Abstract
Hyper-IgE syndrome (HIES) due to DOCK8 deficiency is an autosomal recessive (AR) primary combined immunodeficiency which results in significant morbidity and mortality at a young age. Different mutations in the DOCK8 gene can lead to variable severity of the disease.
We evaluated the genetic mutations in three related patients with severe clinical manifestations suggestive of AR HIES. We also explored whether treatment with stem cell transplantation could lead to complete disease resolution.
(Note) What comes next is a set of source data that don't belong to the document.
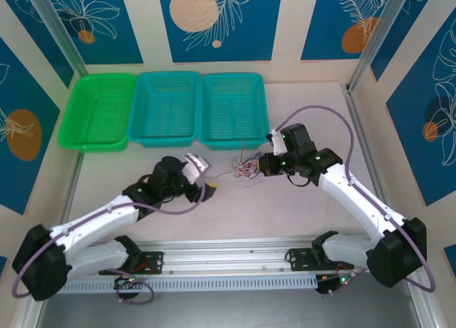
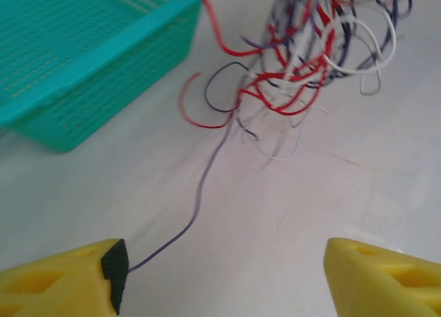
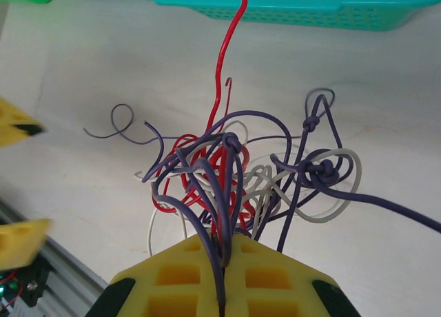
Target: Untangle the cables
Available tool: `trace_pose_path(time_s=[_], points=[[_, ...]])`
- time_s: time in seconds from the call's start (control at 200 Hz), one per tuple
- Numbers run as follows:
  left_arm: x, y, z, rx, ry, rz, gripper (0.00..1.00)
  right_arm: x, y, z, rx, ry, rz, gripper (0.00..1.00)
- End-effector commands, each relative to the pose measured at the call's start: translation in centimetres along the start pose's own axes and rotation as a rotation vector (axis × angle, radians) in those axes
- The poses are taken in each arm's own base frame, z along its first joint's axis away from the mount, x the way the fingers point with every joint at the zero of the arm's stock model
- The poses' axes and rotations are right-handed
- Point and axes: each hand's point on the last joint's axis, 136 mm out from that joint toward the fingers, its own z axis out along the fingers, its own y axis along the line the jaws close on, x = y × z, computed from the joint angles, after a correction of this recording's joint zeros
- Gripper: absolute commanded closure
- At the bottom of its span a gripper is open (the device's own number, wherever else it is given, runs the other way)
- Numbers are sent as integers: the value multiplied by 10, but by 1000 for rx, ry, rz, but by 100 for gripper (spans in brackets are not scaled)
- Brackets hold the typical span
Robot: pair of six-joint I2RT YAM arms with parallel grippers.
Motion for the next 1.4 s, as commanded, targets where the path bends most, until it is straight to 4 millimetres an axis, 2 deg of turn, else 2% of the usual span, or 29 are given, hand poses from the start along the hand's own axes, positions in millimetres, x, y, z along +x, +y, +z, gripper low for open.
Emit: trace_pose_path(time_s=[0.0,0.07,0.175,0.245,0.32,0.37,0.415,0.49,0.56,0.635,0.695,0.765,0.885,0.925,1.0,1.055,1.1,1.2,1.255,1.325,1.39], points=[[-19,-11,23,44,-80,205,18,-5,25,-16,-95,-18,-44,100],[-23,-8,39,33,-114,216,13,-4,31,-20,-121,-20,-58,100],[-21,15,62,-92,-100,237,10,-1,39,-25,-145,-25,-79,100],[-18,29,72,-164,-86,246,10,2,42,-27,-155,-22,-86,100],[-11,30,82,-158,-48,238,13,4,44,-29,-156,-22,-93,100],[-9,28,86,-143,-33,217,21,5,42,-29,-143,-25,-89,100],[-8,28,87,-140,-38,193,35,5,38,-29,-125,-33,-83,100],[-7,28,82,-145,-47,156,74,4,27,-26,-72,-51,-58,100],[-7,26,74,-134,-44,120,100,4,11,-22,-4,-67,-12,100],[-12,24,57,-132,-69,61,100,7,-14,-14,92,-83,77,100],[-16,28,39,-160,-103,-8,100,15,-43,-7,200,-98,194,98],[-20,40,14,-218,-143,-109,100,35,-79,2,314,-93,339,95],[-13,62,-21,-289,-129,-280,100,79,-141,3,514,-64,584,91],[-9,62,-27,-286,-115,-302,100,93,-157,1,561,-57,655,90],[-3,64,-36,-297,-99,-342,100,106,-170,-1,589,-56,735,87],[-3,59,-38,-276,-97,-346,100,103,-166,0,549,-57,730,85],[-5,54,-37,-239,-103,-345,100,92,-152,2,471,-59,680,81],[-8,40,-27,-148,-119,-342,100,63,-114,1,313,-83,547,47],[-9,36,-21,-116,-117,-351,100,48,-93,-5,273,-106,460,37],[-11,35,-16,-102,-113,-363,100,31,-67,-10,245,-147,333,35],[-15,35,-14,-98,-114,-361,100,21,-29,-6,166,-167,155,35]])
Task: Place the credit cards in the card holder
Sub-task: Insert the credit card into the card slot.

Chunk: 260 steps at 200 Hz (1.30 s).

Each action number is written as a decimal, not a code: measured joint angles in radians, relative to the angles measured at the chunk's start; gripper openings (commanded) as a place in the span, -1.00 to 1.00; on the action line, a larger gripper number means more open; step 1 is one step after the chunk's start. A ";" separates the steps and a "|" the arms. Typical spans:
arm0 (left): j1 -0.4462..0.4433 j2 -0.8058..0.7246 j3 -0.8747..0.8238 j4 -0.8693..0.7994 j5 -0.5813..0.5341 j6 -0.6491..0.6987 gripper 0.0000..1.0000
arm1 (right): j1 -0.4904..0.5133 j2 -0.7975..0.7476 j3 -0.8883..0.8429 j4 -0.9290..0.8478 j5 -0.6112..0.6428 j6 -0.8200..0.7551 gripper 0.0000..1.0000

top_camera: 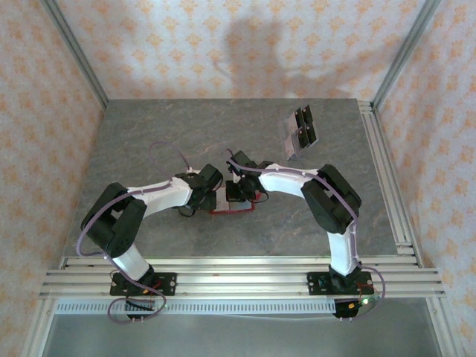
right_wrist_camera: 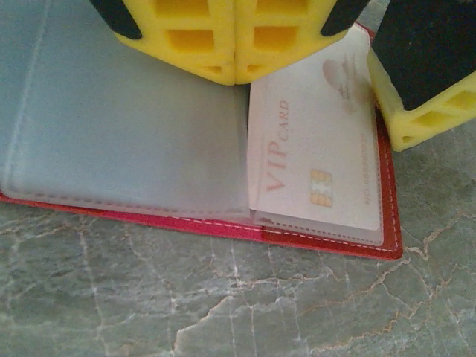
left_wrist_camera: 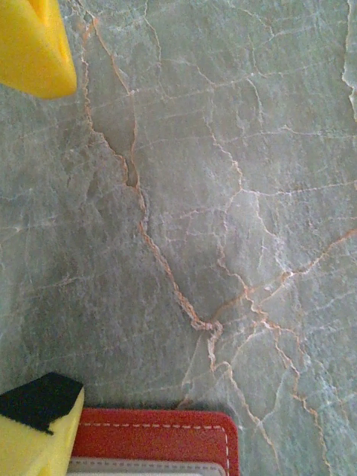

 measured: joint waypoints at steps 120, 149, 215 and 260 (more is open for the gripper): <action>0.000 -0.003 0.003 -0.009 -0.004 0.004 0.98 | -0.060 -0.098 -0.138 0.043 0.028 -0.007 -0.99; 0.000 -0.003 0.003 -0.009 -0.004 0.004 0.98 | -0.062 -0.119 -0.146 0.035 0.039 -0.007 -0.91; 0.000 -0.003 0.003 -0.009 -0.004 0.004 0.98 | -0.111 -0.165 -0.174 0.023 0.061 -0.008 -0.91; 0.000 -0.003 0.003 -0.009 -0.004 0.004 0.98 | -0.124 -0.154 -0.195 0.019 0.064 -0.016 -0.92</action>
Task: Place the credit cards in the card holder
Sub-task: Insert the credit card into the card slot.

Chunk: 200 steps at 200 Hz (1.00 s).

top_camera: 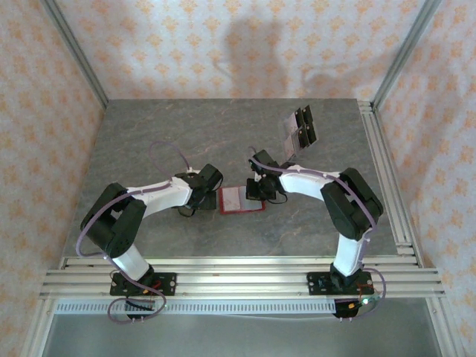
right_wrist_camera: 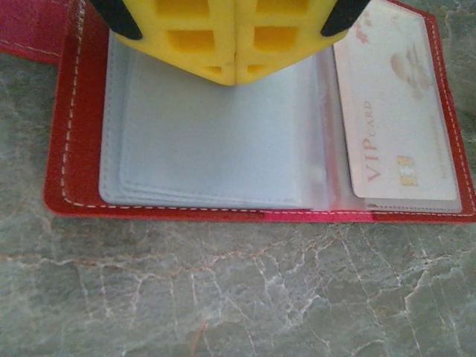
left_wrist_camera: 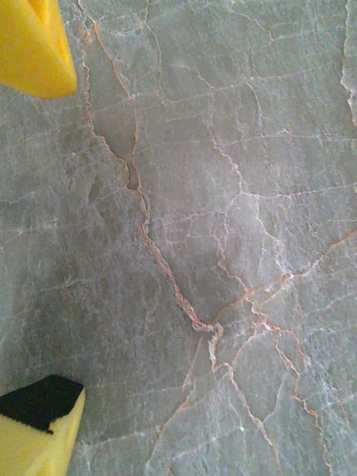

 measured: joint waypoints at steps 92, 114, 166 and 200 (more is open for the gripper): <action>0.000 0.000 0.002 -0.001 0.001 0.001 0.97 | 0.024 -0.010 0.084 -0.046 -0.015 -0.003 -1.00; 0.000 0.000 0.002 -0.001 0.003 0.000 0.97 | 0.047 -0.008 0.109 -0.046 -0.022 -0.003 -1.00; 0.001 0.001 0.014 -0.001 0.017 0.000 0.97 | 0.072 0.028 0.119 -0.040 -0.031 0.000 -1.00; 0.001 0.001 0.015 0.000 0.023 0.000 0.97 | 0.073 0.057 0.119 -0.034 -0.031 0.002 -1.00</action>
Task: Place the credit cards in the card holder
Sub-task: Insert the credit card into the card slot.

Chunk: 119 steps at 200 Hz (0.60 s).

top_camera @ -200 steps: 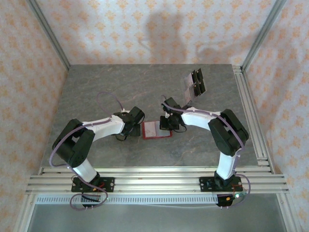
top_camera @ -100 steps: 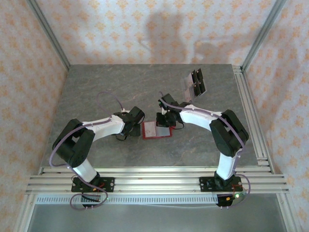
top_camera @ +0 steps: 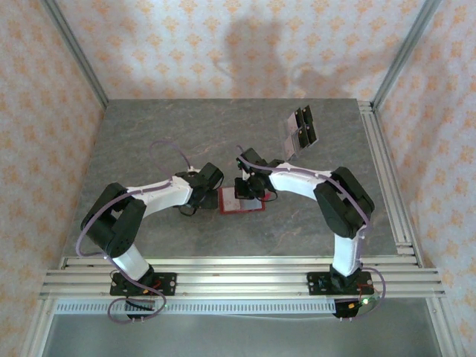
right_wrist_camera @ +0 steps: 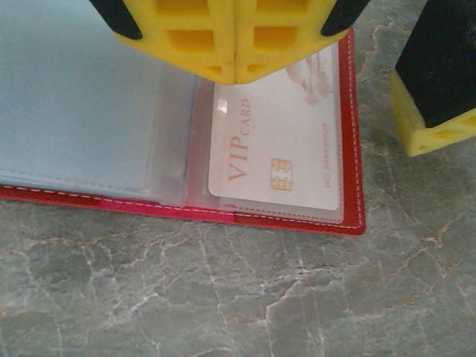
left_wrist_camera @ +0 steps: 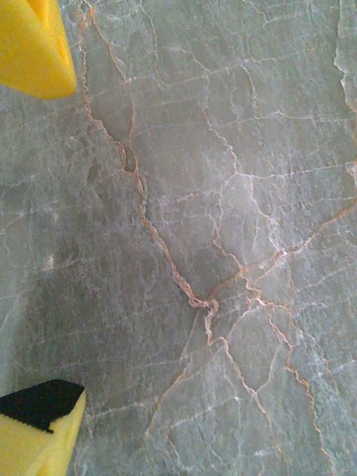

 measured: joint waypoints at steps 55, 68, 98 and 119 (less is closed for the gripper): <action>0.000 0.004 0.000 0.001 0.001 0.000 0.96 | 0.000 0.016 -0.002 0.012 0.000 0.005 -1.00; 0.000 0.010 0.000 0.005 0.003 0.000 0.96 | 0.000 0.019 -0.003 0.017 -0.001 0.007 -1.00; 0.000 0.017 0.006 0.005 0.007 0.000 0.95 | 0.000 0.024 -0.005 0.027 -0.011 0.014 -1.00; 0.000 0.021 0.008 0.005 0.008 0.000 0.96 | 0.005 0.026 -0.005 0.036 -0.021 0.023 -1.00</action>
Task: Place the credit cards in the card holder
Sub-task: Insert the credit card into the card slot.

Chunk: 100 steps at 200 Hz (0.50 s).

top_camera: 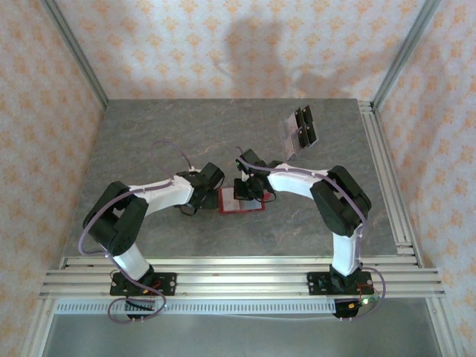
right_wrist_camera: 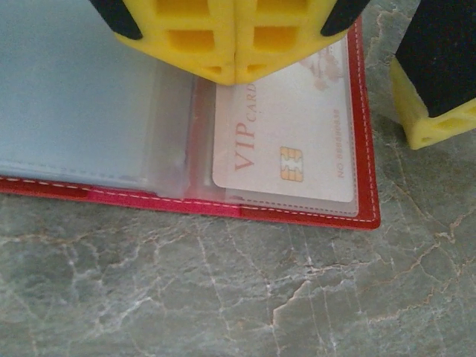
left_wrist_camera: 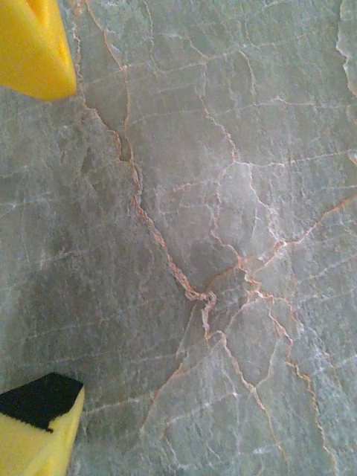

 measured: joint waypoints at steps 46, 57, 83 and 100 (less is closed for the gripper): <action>0.000 0.006 0.005 0.000 0.005 0.000 0.95 | 0.022 0.013 0.000 0.017 -0.031 0.012 -1.00; 0.000 0.006 0.005 0.000 0.007 0.000 0.95 | 0.024 0.013 0.001 0.018 -0.033 0.014 -1.00; 0.000 0.006 0.005 0.000 0.010 0.000 0.95 | 0.024 0.007 0.001 0.014 -0.032 0.014 -1.00; 0.000 0.006 0.005 0.000 0.010 0.000 0.95 | 0.021 -0.013 0.001 0.005 -0.026 0.014 -1.00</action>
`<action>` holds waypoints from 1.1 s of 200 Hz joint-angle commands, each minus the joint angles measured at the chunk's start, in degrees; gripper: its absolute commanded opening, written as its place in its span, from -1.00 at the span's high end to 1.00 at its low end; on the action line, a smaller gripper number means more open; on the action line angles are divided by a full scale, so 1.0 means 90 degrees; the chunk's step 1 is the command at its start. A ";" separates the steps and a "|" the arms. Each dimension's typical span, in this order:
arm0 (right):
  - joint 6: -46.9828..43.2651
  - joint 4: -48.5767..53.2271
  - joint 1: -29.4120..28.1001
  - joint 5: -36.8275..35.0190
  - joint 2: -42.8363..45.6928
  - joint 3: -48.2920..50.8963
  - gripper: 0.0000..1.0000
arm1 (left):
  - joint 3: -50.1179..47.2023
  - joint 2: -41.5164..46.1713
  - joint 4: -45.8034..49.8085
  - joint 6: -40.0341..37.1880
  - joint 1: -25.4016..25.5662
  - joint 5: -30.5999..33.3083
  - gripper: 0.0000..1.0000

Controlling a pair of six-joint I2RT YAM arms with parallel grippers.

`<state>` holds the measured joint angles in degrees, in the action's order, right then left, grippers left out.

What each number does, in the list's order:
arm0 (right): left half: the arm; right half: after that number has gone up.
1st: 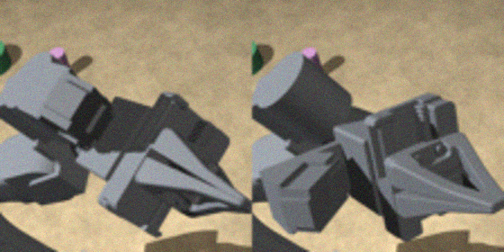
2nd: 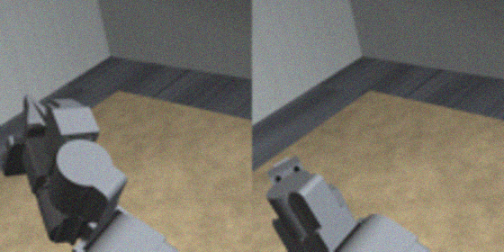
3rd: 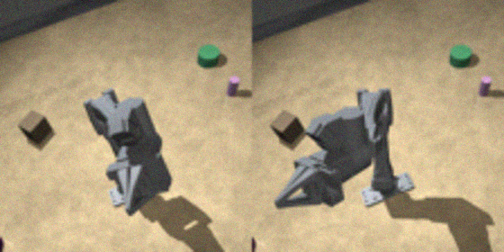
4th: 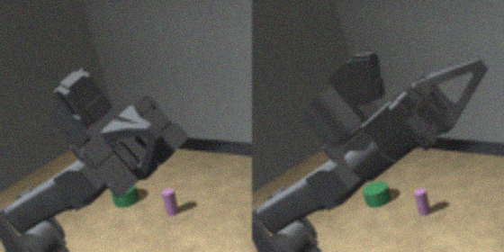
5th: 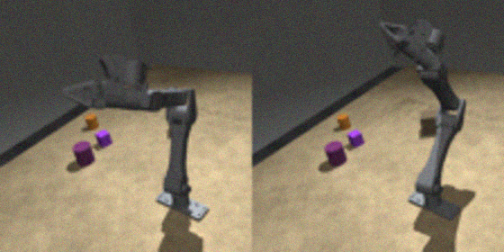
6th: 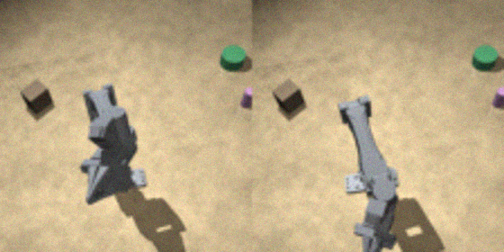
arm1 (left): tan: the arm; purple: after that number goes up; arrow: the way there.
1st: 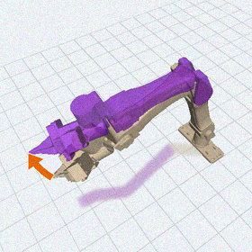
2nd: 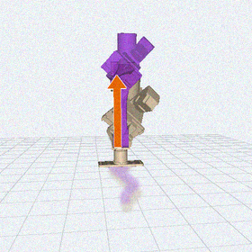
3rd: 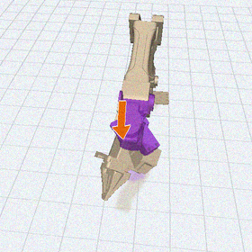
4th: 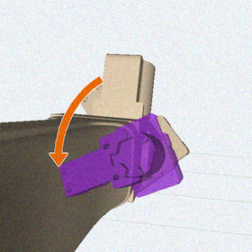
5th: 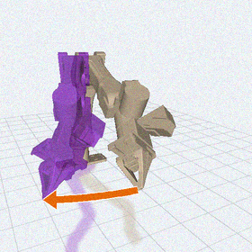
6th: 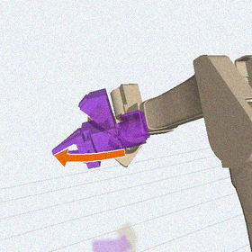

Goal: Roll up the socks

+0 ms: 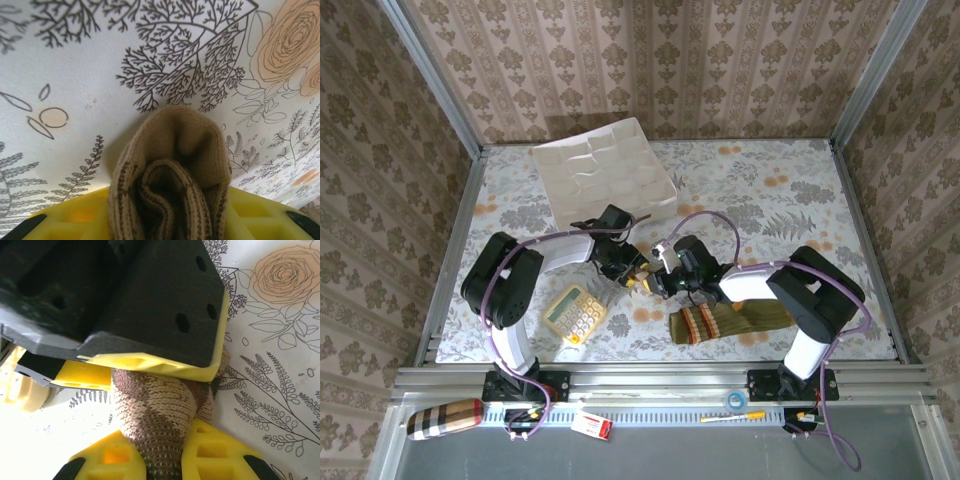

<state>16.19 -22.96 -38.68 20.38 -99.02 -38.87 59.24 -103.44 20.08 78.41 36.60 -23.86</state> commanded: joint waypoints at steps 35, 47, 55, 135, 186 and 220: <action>0.0641 0.1098 0.0245 0.0192 -0.0469 0.0355 1.00 | -0.0254 -0.0132 0.0033 -0.0004 -0.0009 -0.0105 0.76; 0.0539 0.1191 0.0245 0.0100 -0.0320 0.0335 1.00 | -0.0223 -0.0016 0.0049 -0.0038 -0.0004 -0.0085 1.00; 0.0470 0.1319 0.0245 -0.0021 -0.0138 0.0312 0.83 | -0.0166 0.0111 0.0147 -0.0064 -0.0009 -0.0039 1.00; -0.0812 0.3090 0.0234 -0.2375 0.3533 -0.0497 -0.21 | 0.1485 0.1774 0.2166 -0.1231 -0.0614 0.1083 1.00; -0.0649 0.4149 0.0291 -0.3187 0.3666 -0.2002 -0.09 | 0.2434 0.1961 0.2740 -0.2580 -0.1732 0.1686 1.00; -0.0557 0.4295 0.0294 -0.3042 0.3552 -0.2519 -0.08 | 0.2436 0.1776 0.2487 -0.3081 -0.2270 0.2000 1.00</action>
<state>10.44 11.29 -36.25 -5.02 -66.13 -58.46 80.40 -86.08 41.21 57.30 18.20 -9.58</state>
We examined the clinical manifestations and immunological workup of these patients. Their DNA was also screened for causative mutation. Post transplantation, clinical and immunological data for the transplanted patient was also collected.
All patients had a severe course of the disease with rarely reported severe complications in HIES. One patient died with lymphoma while another died with progressive multifocal leukoencephalopathy (PML) due to a slow virus. All our patients had two novel mutations in the DOCK8 gene. One of these mutations was a novel pathogenic mutation and explains the severity of the disease (homozygous splice site mutation at position 5 after the end of exon 45), while the other mutation was mostly non-pathogenic. Hematopoietic stem cell transplantation (HSCT) was performed in the youngest patient with excellent engraftment and full reversibility of the clinical manifestations.
We report 3 patients from a consanguineous family diagnosed with AR–HIES due to a novel pathogenic mutation in DOCK8 gene leading to fatal outcome in 2 patients and complete resolution of the clinical and immunological features in the third patient by HSCT.
•DOCK8-HIES is a rare disease caused by mutation in a large gene.•The correlation between a mutation and severity was explored in this report.•HSCT is the only definite treatment modality which can lead to complete resolution of the disease especially if performed early enough to avoid the development of severe complications.